Allen, P. J.
Appeal from a judgment of the general term of the city court of New York, affirming a judgment in favor of defendant, entered upon the verdict of a jury, and from an order affirming an order denying a motion for a new trial. The action was brought upon an instrument in writing of which the following is a copy: “New York, September 1, 1885.
“I promise to pay to the order of L. S. Chase one hundred and eight dollars, monthly, in the following manner, to-wit, $9, 20 days after date, and $9 on the 20th day of each succeeding month for twelve months from date, for the privilege of advertising purposes of one panel, each 7x22 inches, in 15 cars of the Broadway & 7th Ave. R. R. Co. in the city of New York, for the term of one year from date. J. Senn.” '
The answer alleged the failure on the part of the plaintiff to perform the agreement of advertising, and that the defendant elected to rescind his agreement and duly notified the plaintiff thereof. The instrument sued upon is a promissory note. Chase v. Behrman, 10 Daly, 344. The defense is a failure of consideration agreed upon between the parties, and this defense is sufficiently pleaded in the answer. The suit is between the payor and payee of the note. When an action on a note is between the immediate parties to the note, the want of consideration, or the failure, or partial failure, is always open to inquiry. A total failure of consideration for which the note is given is a good defense, and stands upon the same footing as the original want of it. And a partial failure of consideration is a good defense pro tanto.
Defendant was allowed upon the trial to testify in reference to the size of the panels containing the advertisement, agreed upon between him and the *267plaintiff at the time of making the note, and also testified that the advertisement was to be put in the cars of the Broadway & Seventh Avenue Railroad Company, running from Fourteenth street to the Battery. This testimony did not contradict or vary in any way the terms of the note, but served only to show what the parties had in mind when the agreement was entered into, and to prove the meaning of that part of the contract which was not exact and certain. There was no error in this, and the plaintiff’s exceptions to the testimony on this subject are without merit. On cross-examination defendant was asked the question, “I ask whether or not you were a witness upon the first trial of this case, ” to which defendant’s counsel objected. Plaintiff’s counsel then stated, “ I ask the question for the purpose of going into the credibility of Mr. Senn’s testimony.” The court sustained the objection, and plaintiff excepted. This ruling of the court does not constitute error sufficiently serious to call fora reversal of the judgment.

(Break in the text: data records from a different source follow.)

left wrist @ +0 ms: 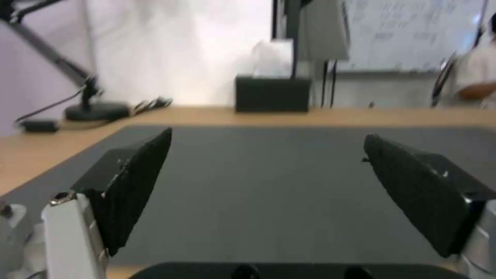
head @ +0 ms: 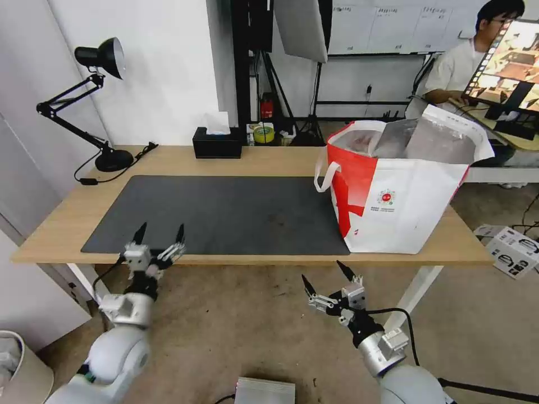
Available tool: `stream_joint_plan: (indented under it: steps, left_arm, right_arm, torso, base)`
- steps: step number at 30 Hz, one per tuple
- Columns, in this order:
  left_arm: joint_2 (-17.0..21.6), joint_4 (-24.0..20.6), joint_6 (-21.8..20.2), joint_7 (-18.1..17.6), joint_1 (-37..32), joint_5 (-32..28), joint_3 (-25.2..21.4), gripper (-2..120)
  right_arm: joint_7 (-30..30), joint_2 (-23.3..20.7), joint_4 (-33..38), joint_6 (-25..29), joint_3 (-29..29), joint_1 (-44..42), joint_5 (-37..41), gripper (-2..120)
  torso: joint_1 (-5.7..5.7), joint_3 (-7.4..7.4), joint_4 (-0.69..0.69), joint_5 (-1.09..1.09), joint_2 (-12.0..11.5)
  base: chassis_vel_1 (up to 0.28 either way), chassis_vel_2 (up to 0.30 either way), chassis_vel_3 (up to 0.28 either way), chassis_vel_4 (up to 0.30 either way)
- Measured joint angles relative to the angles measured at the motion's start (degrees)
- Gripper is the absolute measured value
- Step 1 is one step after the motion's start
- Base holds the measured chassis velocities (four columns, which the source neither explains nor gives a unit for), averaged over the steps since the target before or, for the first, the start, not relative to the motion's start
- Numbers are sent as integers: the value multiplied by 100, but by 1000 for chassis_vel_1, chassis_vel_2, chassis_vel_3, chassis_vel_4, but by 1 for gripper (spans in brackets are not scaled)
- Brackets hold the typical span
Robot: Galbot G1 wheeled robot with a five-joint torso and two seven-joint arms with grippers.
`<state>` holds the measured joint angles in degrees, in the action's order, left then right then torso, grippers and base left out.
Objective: Pick up the trash from the table and place it into the takeout bag.
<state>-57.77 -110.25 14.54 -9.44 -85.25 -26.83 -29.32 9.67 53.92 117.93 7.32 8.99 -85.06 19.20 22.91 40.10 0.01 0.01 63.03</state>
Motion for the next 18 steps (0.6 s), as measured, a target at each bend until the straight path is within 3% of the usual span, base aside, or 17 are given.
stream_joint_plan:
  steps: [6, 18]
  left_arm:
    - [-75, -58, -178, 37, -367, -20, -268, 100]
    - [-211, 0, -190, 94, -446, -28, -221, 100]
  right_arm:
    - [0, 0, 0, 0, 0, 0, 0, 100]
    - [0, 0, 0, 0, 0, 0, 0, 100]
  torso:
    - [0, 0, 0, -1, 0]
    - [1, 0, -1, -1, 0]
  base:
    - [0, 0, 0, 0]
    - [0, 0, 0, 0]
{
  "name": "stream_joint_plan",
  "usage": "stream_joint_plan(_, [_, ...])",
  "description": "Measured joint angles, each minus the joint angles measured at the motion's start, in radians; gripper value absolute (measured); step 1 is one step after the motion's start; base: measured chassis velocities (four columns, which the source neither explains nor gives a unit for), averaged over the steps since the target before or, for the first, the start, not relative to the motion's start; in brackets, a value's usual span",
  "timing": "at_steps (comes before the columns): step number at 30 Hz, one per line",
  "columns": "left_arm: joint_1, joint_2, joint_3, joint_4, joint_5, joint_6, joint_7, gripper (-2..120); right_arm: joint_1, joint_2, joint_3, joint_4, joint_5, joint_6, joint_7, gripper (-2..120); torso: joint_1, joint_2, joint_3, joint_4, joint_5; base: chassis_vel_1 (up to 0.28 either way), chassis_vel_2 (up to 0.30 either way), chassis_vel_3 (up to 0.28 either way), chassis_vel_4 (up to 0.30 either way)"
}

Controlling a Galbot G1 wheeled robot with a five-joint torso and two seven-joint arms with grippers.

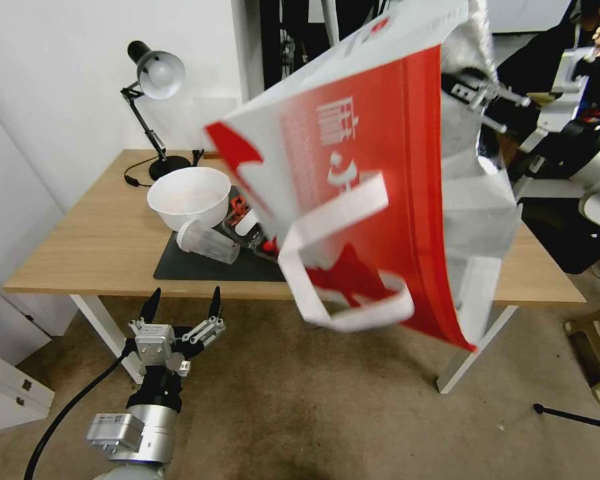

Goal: Pick up the food delivery bag from the floor and place it on the table.

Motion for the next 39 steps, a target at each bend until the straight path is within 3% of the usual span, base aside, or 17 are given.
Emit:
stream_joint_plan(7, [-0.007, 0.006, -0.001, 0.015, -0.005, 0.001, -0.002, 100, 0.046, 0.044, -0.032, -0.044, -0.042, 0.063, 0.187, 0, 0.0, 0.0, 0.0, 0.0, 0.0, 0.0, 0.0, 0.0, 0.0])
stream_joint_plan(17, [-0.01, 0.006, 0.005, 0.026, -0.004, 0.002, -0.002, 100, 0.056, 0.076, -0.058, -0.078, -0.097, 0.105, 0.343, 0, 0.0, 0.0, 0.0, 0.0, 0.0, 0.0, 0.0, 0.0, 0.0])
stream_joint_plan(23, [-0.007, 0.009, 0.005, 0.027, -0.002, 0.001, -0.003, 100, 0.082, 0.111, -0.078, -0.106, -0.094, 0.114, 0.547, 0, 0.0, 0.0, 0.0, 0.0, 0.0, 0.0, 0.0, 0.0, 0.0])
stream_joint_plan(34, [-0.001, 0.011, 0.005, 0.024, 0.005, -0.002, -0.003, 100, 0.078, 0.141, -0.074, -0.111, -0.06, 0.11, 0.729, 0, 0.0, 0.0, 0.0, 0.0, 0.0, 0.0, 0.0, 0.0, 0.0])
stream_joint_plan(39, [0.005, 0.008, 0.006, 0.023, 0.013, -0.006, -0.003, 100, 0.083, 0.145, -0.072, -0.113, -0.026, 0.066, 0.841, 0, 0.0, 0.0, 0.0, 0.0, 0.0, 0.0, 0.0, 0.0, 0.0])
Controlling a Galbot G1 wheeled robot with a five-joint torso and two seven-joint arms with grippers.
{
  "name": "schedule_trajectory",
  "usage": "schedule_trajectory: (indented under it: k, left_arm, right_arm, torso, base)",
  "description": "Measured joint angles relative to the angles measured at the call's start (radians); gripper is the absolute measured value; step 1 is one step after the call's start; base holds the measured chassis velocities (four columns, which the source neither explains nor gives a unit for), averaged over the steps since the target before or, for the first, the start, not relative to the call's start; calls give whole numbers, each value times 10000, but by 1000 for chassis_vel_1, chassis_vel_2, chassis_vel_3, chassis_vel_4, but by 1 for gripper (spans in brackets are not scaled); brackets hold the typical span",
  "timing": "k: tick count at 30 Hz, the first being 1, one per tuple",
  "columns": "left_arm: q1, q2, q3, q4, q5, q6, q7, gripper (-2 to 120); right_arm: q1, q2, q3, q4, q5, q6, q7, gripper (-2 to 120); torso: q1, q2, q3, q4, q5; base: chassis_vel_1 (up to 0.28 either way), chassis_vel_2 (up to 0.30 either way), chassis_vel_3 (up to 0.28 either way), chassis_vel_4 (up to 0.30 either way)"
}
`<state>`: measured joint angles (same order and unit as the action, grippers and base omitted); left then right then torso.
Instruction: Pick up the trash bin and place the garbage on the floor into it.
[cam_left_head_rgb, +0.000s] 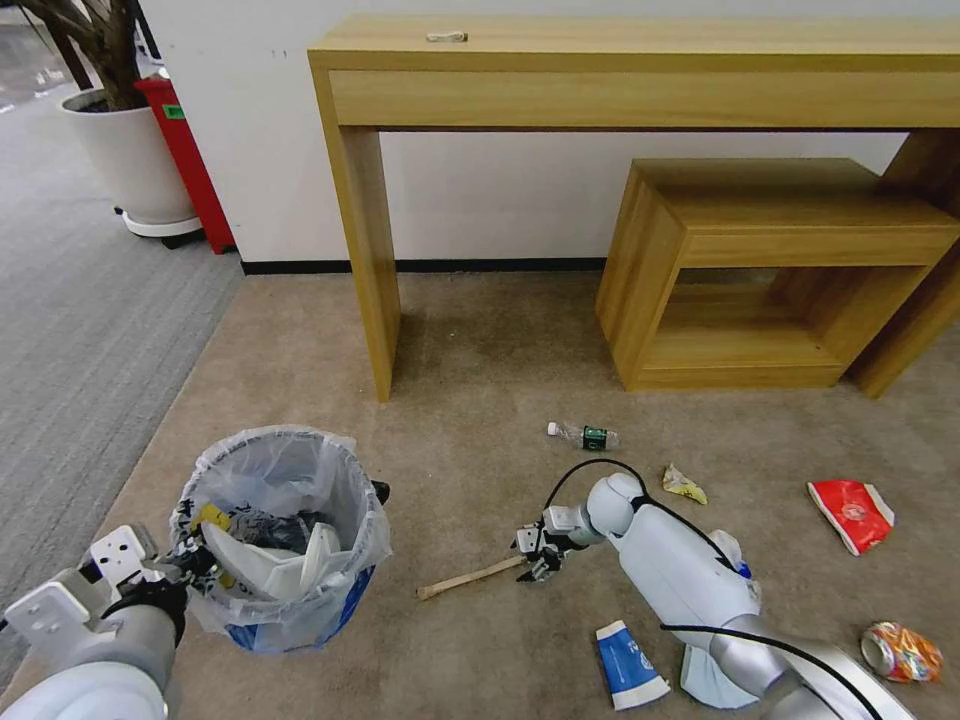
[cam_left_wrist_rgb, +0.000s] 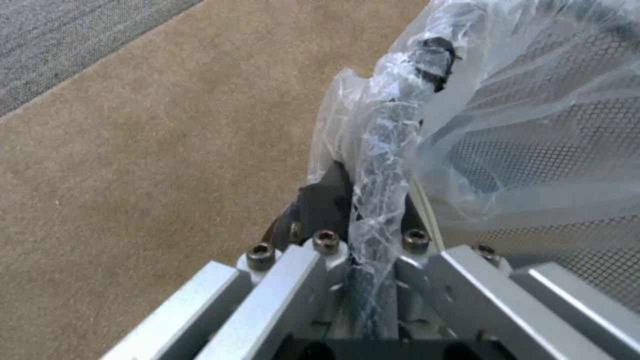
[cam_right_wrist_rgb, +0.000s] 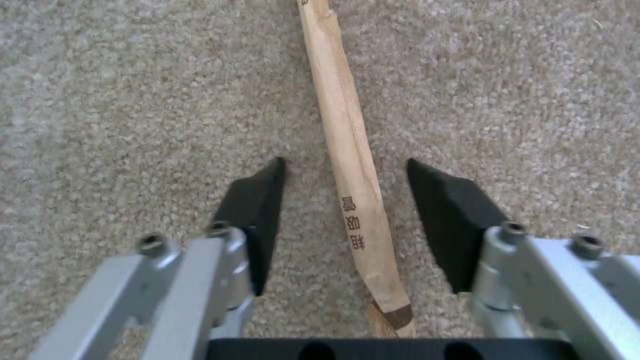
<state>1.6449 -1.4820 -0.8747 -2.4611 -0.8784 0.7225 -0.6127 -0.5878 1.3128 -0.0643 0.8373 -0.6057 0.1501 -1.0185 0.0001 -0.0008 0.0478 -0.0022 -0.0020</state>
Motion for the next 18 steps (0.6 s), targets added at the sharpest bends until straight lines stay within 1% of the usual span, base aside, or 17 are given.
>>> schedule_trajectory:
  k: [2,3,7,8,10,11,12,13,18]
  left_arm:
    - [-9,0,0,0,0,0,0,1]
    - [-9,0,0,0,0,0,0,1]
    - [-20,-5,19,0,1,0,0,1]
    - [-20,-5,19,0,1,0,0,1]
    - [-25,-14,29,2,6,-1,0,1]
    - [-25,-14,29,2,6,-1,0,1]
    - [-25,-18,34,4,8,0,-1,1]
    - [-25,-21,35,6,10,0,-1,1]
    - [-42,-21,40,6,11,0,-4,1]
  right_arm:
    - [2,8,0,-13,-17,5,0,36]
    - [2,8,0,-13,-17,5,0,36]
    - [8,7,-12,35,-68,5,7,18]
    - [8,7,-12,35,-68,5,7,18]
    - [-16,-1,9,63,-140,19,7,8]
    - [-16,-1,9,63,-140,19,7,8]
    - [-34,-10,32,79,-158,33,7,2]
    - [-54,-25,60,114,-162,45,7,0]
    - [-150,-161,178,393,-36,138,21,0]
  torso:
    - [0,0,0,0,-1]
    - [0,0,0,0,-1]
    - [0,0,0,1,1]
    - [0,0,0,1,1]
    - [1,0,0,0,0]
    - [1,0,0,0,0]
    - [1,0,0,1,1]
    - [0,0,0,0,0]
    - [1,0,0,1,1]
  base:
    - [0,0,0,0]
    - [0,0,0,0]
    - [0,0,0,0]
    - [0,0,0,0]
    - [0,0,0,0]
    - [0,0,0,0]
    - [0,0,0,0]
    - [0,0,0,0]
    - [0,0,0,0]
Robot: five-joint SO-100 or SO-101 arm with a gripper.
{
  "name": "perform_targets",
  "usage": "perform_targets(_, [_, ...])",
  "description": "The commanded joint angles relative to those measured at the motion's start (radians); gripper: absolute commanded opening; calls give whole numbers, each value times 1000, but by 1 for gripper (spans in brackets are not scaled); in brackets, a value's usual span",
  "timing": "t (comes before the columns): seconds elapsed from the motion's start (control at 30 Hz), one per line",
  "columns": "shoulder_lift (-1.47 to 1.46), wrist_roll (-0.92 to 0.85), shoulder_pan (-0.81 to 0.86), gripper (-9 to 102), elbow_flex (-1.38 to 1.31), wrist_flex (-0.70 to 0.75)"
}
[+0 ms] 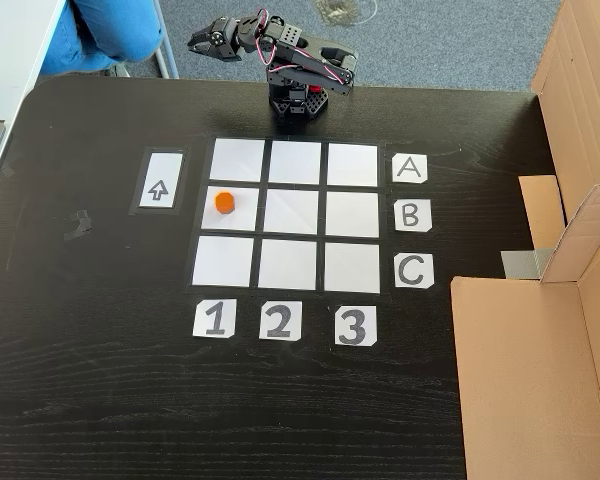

Plaintiff’s right to contradict the witness by his own testimony was not taken away from him, and the question of his right to contradict defendant’s testimony on this trial by showing that he had sworn differently on a former trial was not presented by his exception to this ruling. If he desired to raise that question, lie should have presented it in a proper way, either by an offer to prove that the defendant had, in material instances, given different testimony on the first trial, or have asked such questions as were calculated to elicit from the defendant whether he had not sworn differently upon the same points on a former occasion. If this offer had been rejected, or if the question had not been allowed by the court, substantial error would have been committed. We do not think, however, that the appellant’s present exception is of any avail to him. The case appears to have been tried upon correct principles of law, and the questions of fact in the case were fairly submitted to the jury. The judgment and order appealed from should be affirmed, with costs. All concur.